Deputy Secretary of the Heilongjiang Provincial Commission for Discipline Inspection
- In office October 2020 – June 2026

Deputy Director of the Heilongjiang Provincial Supervisory Commission
- In office October 2020 – June 2026

Personal details
- Born: January 1968 (age 58) Wuchang, Heilongjiang, China
- Party: Chinese Communist Party (1987-)
- Alma mater: Heilongjiang University Northeast Forestry University

= Jiang Hongwei =

Chinese politician (born 1968)

Jiang Hongwei (姜宏伟; born January 1968) is a former Chinese politician, who was served as the deputy secretary of the Heilongjiang Provincial Commission for Discipline Inspection and the deputy director of the Heilongjiang Provincial Supervisory Commission from 2020 to 2026.

==Career==
Jiang Hongwei was born in Wuchang, Heilongjiang. In 1985, he was enrolled to Chinese language major of Heilongjiang University. After graduating in 1989, he was enrolled to Heilongjiang Civil Aviation Administration. In 1990, he was transferred to Heilongjiang Forest Industry General Bureau, and served as serveal positions. In August 2012, he was appointed as the head of organization of Heilongjiang Forest Industry General Bureau.

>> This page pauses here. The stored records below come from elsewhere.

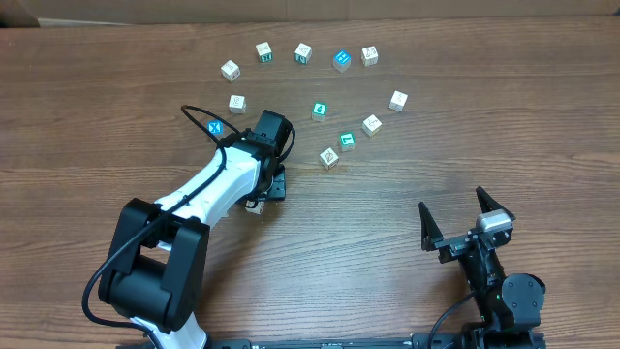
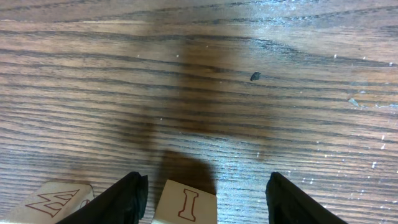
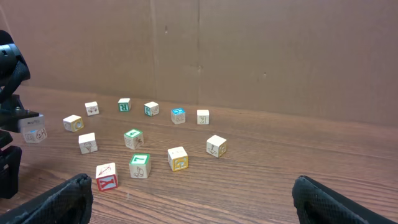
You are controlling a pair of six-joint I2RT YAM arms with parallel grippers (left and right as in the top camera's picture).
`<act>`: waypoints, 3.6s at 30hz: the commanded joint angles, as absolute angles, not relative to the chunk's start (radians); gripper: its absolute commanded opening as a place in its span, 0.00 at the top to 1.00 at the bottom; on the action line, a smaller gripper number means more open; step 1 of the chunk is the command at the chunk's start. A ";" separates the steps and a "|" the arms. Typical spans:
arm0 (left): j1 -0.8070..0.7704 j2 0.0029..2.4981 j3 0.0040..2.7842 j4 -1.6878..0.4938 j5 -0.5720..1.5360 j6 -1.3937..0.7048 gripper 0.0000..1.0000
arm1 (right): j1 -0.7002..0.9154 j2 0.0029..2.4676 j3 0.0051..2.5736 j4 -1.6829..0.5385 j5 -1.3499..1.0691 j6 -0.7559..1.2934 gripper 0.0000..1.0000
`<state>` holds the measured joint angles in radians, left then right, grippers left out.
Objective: Form a horizontal line
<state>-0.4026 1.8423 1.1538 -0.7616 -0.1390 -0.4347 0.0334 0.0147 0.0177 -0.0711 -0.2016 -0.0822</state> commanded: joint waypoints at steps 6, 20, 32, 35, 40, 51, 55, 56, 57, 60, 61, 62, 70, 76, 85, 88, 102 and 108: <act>-0.406 1.857 1.147 -0.755 -0.137 -0.427 0.42 | 0.031 0.003 0.008 -0.066 -0.192 -0.080 0.00; -0.406 1.857 1.147 -0.755 -0.137 -0.427 0.43 | 0.031 0.003 0.008 -0.066 -0.192 -0.080 0.00; -0.406 1.857 1.147 -0.762 -0.137 -0.427 0.46 | 0.031 0.003 0.008 -0.066 -0.192 -0.080 0.00; -0.406 1.857 1.147 -0.789 -0.137 -0.427 0.46 | 0.031 0.003 0.008 -0.066 -0.192 -0.080 0.00; -0.406 1.857 1.141 -0.813 -0.138 -0.427 0.46 | 0.031 0.003 0.008 -0.066 -0.192 -0.080 0.00; -0.406 1.857 1.112 -0.808 -0.143 -0.437 0.65 | 0.031 0.003 0.008 -0.066 -0.192 -0.080 0.00; -0.406 1.857 1.111 -0.808 -0.168 -0.459 0.66 | 0.031 0.003 0.008 -0.066 -0.192 -0.080 0.00; -0.406 1.857 1.111 -0.808 -0.175 -0.461 0.67 | 0.031 0.003 0.008 -0.066 -0.192 -0.080 0.00; -0.406 1.857 1.111 -0.807 -0.180 -0.462 0.67 | 0.031 0.003 0.008 -0.066 -0.192 -0.080 0.00; -0.406 1.857 1.111 -0.810 -0.214 -0.473 0.67 | 0.031 0.003 0.008 -0.066 -0.192 -0.080 0.00; -0.406 1.857 1.111 -0.810 -0.221 -0.473 0.67 | 0.031 0.003 0.008 -0.066 -0.192 -0.080 0.00; -0.406 1.857 1.111 -0.809 -0.223 -0.473 0.66 | 0.031 0.003 0.008 -0.066 -0.192 -0.080 0.00; -0.406 1.857 1.111 -0.807 -0.275 -0.479 0.66 | 0.031 0.003 0.008 -0.066 -0.192 -0.080 0.00; -0.406 1.857 1.111 -0.807 -0.292 -0.479 0.66 | 0.031 0.003 0.008 -0.066 -0.192 -0.080 0.00; -0.406 1.857 1.111 -0.798 -0.299 -0.461 0.67 | 0.031 0.003 0.008 -0.066 -0.192 -0.080 0.00; -0.406 1.857 1.111 -0.796 -0.299 -0.447 0.70 | 0.031 0.003 0.008 -0.066 -0.192 -0.080 0.00; -0.406 1.857 1.111 -0.802 -0.299 -0.403 0.71 | 0.031 0.003 0.008 -0.066 -0.192 -0.080 0.00; -0.406 1.857 1.111 -0.824 -0.299 -0.403 0.71 | 0.031 0.003 0.008 -0.066 -0.192 -0.080 0.00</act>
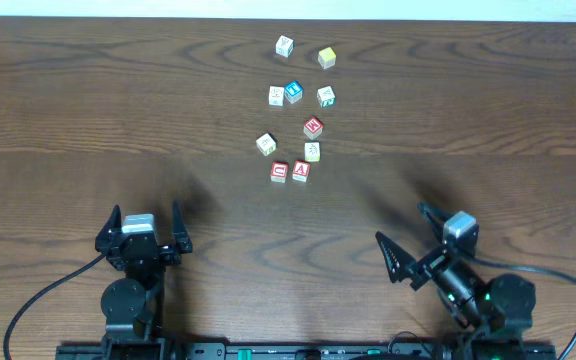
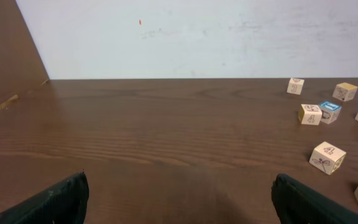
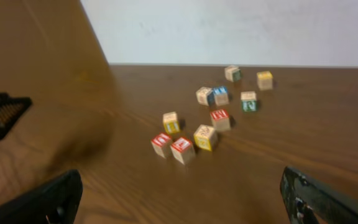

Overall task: Lift 4 blocks
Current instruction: 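Swing the right gripper up and over the block cluster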

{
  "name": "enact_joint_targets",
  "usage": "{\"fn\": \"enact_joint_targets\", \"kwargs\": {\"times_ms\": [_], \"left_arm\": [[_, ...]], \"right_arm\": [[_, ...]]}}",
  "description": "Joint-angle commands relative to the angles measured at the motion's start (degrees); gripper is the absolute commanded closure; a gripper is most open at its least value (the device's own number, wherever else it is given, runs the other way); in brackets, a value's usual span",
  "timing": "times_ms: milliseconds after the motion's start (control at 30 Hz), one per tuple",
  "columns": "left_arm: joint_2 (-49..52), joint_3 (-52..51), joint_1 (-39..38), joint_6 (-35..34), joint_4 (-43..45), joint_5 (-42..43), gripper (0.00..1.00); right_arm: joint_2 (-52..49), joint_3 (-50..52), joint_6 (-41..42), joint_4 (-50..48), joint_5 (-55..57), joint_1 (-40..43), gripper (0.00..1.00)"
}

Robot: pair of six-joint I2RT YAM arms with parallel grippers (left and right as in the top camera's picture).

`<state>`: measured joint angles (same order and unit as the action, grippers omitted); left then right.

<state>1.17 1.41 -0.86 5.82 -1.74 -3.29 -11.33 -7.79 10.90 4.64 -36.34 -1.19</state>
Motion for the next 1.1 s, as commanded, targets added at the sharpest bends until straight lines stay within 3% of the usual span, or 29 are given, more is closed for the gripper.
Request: {"fn": "enact_joint_targets", "kwargs": {"times_ms": [0,200,367,567,700,800,1067], "left_arm": [[-0.13,-1.18,-0.09,-0.07,-2.23,-0.13,0.06],[-0.13,-1.18,-0.09,-0.09,-2.23,-0.13,0.06],[-0.13,-1.18,-0.09,-0.09,-2.23,-0.13,0.06],[-0.13,-1.18,-0.09,-0.09,-2.23,-0.13,0.06],[-0.13,-1.18,-0.09,-0.09,-2.25,-0.13,0.06],[-0.13,-1.18,-0.09,-0.09,-2.25,-0.13,0.06],[-0.13,-1.18,-0.09,-0.09,-2.23,-0.13,0.06]], "right_arm": [[-8.76,-7.26,-6.12,1.05,2.62,0.13,0.01],[-31.98,-24.48,-9.73,6.1,5.64,0.11,0.01],[-51.49,-44.28,-9.73,20.83,6.6,-0.81,0.01],[-64.81,-60.72,-9.7,33.33,6.47,-0.9,0.01],[-68.06,-60.7,-10.27,32.44,11.93,-0.9,0.01],[-70.47,-60.5,-5.97,30.77,10.56,-0.94,0.01],[-73.05,-60.54,-6.86,30.58,13.68,-2.1,0.01]]}}
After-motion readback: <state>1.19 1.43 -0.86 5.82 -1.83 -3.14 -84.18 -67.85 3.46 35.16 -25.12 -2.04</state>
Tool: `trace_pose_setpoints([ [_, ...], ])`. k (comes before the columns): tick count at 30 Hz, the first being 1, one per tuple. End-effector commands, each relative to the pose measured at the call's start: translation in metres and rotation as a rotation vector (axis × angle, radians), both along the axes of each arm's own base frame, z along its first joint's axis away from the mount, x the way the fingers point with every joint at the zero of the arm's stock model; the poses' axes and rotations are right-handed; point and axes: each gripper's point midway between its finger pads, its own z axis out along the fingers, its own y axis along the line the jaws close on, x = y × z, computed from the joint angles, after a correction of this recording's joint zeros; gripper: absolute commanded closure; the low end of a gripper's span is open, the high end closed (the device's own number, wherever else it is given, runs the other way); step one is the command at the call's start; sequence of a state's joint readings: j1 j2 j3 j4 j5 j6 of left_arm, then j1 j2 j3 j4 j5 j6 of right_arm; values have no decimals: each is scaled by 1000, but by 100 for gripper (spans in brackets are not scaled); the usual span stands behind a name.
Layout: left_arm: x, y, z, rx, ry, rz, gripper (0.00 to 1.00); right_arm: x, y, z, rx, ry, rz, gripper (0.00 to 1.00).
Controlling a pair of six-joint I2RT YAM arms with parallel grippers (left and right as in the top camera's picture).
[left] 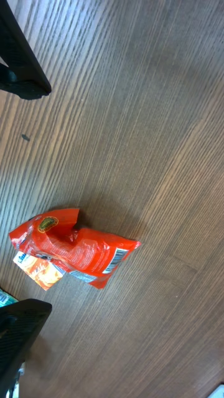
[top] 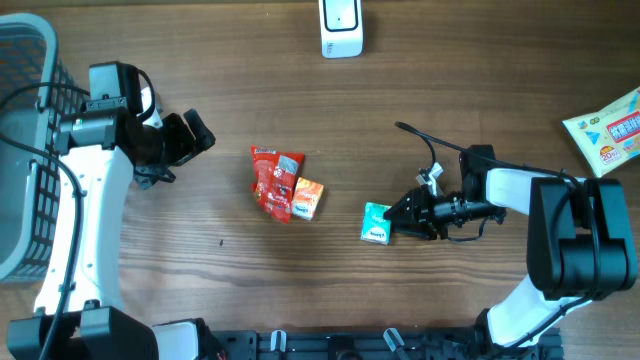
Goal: Scan the item barcode
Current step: 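Grasp the green-white box with the right gripper, then lift the green-white box up to the white scanner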
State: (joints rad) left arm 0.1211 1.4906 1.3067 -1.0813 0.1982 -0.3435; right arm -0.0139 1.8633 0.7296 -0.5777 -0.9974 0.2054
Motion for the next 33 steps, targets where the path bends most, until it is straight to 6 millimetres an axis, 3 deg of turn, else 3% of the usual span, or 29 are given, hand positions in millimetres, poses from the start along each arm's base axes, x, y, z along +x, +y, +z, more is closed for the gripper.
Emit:
trace_pose_setpoints([
  [1,2,3,3,4,-7,15,0,-13,-12,-29,-176,21,50,56],
  [4,2,3,3,4,-6,16,0,-12,-5,-32,-198,1,78,56],
  [7,2,3,3,4,-6,15,0,-11,-11,-38,-251,22,58,61],
  [8,2,3,3,4,-6,16,0,-10,-11,-39,-251,24,53,67],
  [10,2,3,3,4,-6,15,0,-9,-10,-39,-252,32,41,96],
  [14,2,3,3,4,-7,16,0,-4,-9,-36,-246,29,31,96],
  [15,2,3,3,4,-6,16,0,-1,-7,-31,-225,28,34,96],
  [18,2,3,3,4,-7,16,0,23,35,44,226,-153,86,96],
  [19,2,3,3,4,-7,15,0,30,39,58,293,-179,81,96],
  [21,2,3,3,4,-7,16,0,36,42,69,338,-202,80,96],
  [22,2,3,3,4,-6,16,0,38,45,83,423,-246,84,96],
  [23,2,3,3,4,-6,15,0,38,47,113,601,-381,105,96],
  [27,2,3,3,4,-6,15,0,29,67,119,658,-458,196,96],
  [33,2,3,3,4,-7,15,0,-21,131,123,753,-575,497,96],
])
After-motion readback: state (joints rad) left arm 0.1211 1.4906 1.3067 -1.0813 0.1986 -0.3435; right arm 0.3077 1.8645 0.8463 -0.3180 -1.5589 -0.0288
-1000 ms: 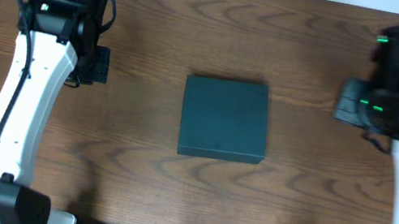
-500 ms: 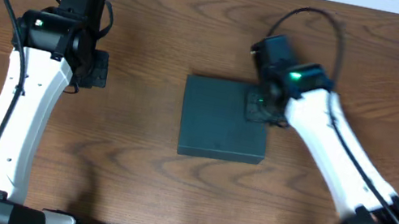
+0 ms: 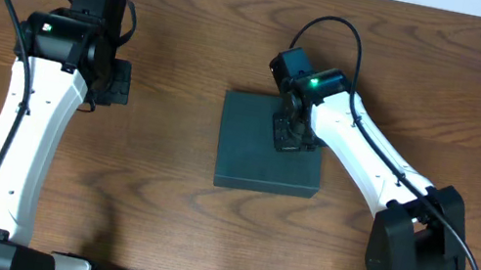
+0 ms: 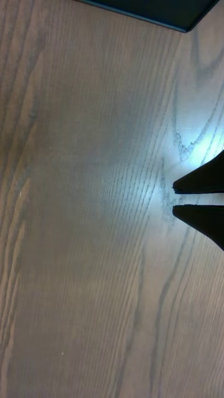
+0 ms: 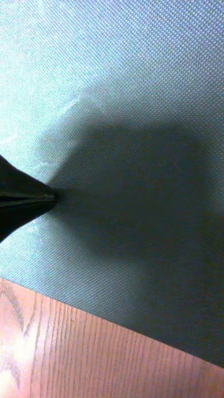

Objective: Pack container

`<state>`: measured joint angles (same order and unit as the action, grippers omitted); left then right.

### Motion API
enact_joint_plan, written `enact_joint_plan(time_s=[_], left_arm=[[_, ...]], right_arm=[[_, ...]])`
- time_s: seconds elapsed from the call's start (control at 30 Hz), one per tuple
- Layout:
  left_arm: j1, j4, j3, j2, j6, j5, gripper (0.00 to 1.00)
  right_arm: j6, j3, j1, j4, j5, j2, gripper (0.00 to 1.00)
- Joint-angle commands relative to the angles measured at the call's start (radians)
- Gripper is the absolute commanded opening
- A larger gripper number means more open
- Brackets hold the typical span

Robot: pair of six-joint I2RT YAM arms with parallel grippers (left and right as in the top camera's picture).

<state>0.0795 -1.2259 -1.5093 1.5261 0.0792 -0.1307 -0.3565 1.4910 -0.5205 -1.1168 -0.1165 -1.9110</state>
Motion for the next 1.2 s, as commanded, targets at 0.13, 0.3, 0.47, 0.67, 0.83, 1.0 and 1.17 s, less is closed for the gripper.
enact_joint_plan(time_s=[0.13, 0.3, 0.47, 0.67, 0.83, 1.0, 1.17], left_arm=[[-0.001, 0.051, 0.008, -0.005, 0.002, 0.014, 0.07], [-0.011, 0.146, 0.008, -0.003, -0.064, 0.010, 0.68], [-0.036, 0.111, 0.008, -0.005, -0.061, 0.010, 0.77], [0.000, 0.064, 0.071, -0.113, -0.037, 0.014, 0.80], [0.062, 0.124, 0.260, -0.397, -0.037, 0.014, 0.80], [0.092, 0.190, 0.439, -0.737, -0.048, 0.014, 0.81], [0.095, 0.222, 0.584, -1.038, -0.130, 0.013, 0.99]], right_arm=[[-0.017, 0.010, 0.076, 0.004, -0.050, -0.068, 0.01], [0.048, 0.103, 0.258, -0.030, -0.102, -0.036, 0.43], [0.095, 0.145, 0.454, -0.074, -0.057, -0.017, 0.63], [0.076, 0.114, 0.572, -0.140, -0.034, 0.078, 0.64], [0.019, -0.062, 0.529, -0.070, -0.066, 0.334, 0.64], [-0.083, -0.361, 0.384, 0.089, -0.174, 0.727, 0.65], [-0.105, -0.670, 0.200, 0.288, -0.308, 1.127, 0.83]])
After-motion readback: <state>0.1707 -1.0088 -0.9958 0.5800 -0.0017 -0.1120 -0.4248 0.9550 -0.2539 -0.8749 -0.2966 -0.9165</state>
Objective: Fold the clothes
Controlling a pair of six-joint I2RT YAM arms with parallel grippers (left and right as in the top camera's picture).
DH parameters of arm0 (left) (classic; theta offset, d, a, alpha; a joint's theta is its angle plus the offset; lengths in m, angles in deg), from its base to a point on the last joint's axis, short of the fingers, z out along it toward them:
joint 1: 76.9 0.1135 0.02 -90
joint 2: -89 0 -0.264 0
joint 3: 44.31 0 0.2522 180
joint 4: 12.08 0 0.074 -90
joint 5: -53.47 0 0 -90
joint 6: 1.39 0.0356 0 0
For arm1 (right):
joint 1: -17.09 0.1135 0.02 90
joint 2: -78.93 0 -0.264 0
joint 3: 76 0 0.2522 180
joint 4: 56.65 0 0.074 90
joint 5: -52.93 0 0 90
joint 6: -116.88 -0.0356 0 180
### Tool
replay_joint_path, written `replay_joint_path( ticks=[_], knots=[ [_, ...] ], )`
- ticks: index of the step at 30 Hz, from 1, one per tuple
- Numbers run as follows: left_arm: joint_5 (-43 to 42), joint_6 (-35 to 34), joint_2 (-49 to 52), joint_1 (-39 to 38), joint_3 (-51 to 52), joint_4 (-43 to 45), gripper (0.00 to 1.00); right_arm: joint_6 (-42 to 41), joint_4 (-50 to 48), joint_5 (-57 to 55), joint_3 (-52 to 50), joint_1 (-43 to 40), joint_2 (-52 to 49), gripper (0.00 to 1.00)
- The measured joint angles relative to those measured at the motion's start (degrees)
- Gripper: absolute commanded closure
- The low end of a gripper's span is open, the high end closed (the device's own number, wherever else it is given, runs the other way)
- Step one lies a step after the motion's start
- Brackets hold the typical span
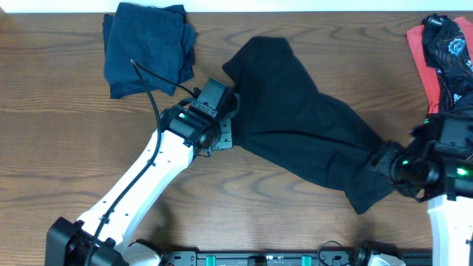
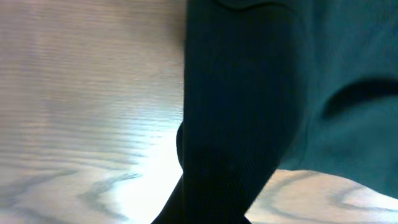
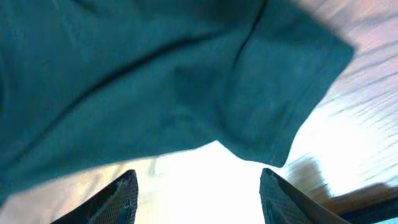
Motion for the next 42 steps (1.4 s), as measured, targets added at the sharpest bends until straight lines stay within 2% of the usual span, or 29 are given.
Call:
replay_joint_path(
  ticks=[5, 11, 20, 28, 34, 42],
  knots=[
    [4.4, -0.7, 0.0, 1.9, 0.0, -3.7, 0.94, 0.2, -7.4, 5.7, -6.6, 4.0, -0.1, 0.34],
    [6.8, -1.5, -0.1, 9.8, 0.0, -7.0, 0.94, -1.2, -16.1, 11.5, -12.9, 8.3, -0.9, 0.39],
    [7.8, -1.5, -2.5, 21.2, 0.0, -10.3, 0.94, -2.2, -22.3, 12.3, -14.0, 10.9, -9.2, 0.43],
    [7.9, -1.5, -3.0, 21.6, 0.0, -11.0, 0.94, -1.7, -24.3, 10.9, -14.0, 10.9, -21.4, 0.40],
    [7.8, -1.5, -3.0, 21.6, 0.0, -11.1, 0.94, -0.3, -24.2, 8.2, -14.0, 10.9, -25.0, 0.39],
    [7.8, -1.5, -3.0, 21.6, 0.0, -11.1, 0.94, 0.9, -23.9, 5.7, -14.0, 10.9, -25.3, 0.49]
  ],
)
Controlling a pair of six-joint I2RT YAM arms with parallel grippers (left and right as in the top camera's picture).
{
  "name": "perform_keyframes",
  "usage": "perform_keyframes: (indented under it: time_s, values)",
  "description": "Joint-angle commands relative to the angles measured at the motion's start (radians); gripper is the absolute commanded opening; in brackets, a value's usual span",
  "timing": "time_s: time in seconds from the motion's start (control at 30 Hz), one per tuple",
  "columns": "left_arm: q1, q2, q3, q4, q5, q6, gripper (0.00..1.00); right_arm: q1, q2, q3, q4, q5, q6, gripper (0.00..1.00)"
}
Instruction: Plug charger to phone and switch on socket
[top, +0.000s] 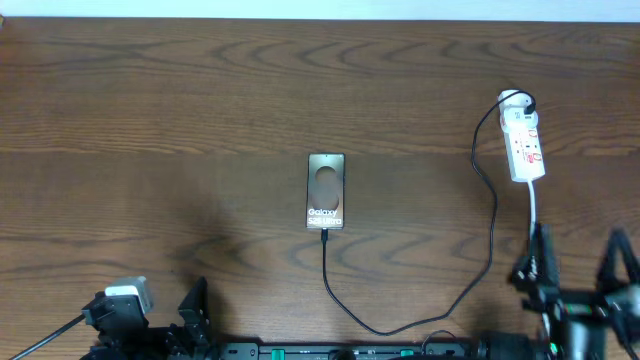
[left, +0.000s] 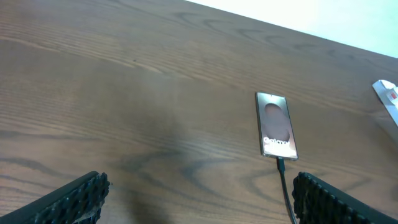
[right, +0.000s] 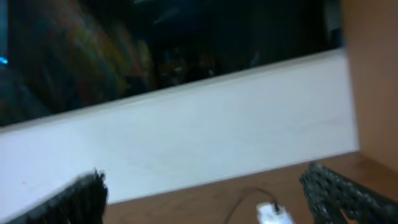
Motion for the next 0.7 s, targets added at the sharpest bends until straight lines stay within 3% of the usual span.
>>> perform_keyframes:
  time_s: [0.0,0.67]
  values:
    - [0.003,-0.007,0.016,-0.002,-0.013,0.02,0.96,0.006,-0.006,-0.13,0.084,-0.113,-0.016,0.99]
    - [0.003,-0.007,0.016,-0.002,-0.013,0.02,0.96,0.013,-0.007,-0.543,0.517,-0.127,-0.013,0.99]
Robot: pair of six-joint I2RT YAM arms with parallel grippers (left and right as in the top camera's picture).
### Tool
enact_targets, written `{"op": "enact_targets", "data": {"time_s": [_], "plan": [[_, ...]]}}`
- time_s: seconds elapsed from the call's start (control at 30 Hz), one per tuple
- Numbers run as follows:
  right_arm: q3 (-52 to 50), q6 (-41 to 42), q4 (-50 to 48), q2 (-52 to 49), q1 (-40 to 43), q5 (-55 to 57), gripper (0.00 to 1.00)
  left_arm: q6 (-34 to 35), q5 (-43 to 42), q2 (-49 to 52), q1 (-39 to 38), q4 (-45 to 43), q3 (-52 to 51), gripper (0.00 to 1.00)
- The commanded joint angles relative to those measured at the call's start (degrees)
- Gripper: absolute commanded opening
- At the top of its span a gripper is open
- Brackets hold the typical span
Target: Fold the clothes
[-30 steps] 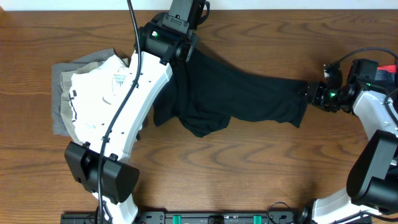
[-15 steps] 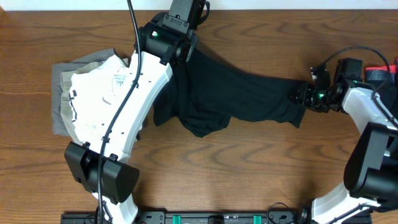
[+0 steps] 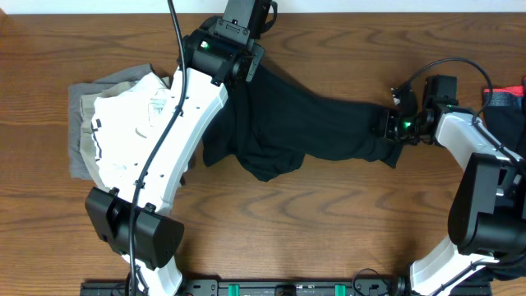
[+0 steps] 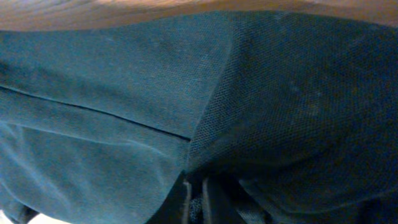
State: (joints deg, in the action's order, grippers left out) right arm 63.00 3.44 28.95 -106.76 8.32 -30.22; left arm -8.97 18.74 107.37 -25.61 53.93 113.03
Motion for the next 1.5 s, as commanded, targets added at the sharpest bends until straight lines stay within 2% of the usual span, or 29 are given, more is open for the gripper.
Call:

In July 2015, Jiang was appointed as the secretary of the Daxing'anling Prefecture Commission for Discipline Inspection. In November 2017, he was appointed as the standing member of the CCP Jiamusi Municipal Committee, and the secretary of the Jiamusi Municipal Commission for Discipline Inspection. He also appointed as the director of the Jiamusi Municipal Supervisory Commission. In October 2020, he was appointed as the deputy secretary of the Heilongjiang Provincial Commission for Discipline Inspection and the deputy director of the Heilongjiang Provincial Supervisory Commission.

==Investigation==
On 16 June 2026, Jiang was suspected of "serious violations of laws and regulations" by the Central Commission for Discipline Inspection (CCDI), the party's internal disciplinary body, and the National Supervisory Commission, the highest anti-corruption agency of China.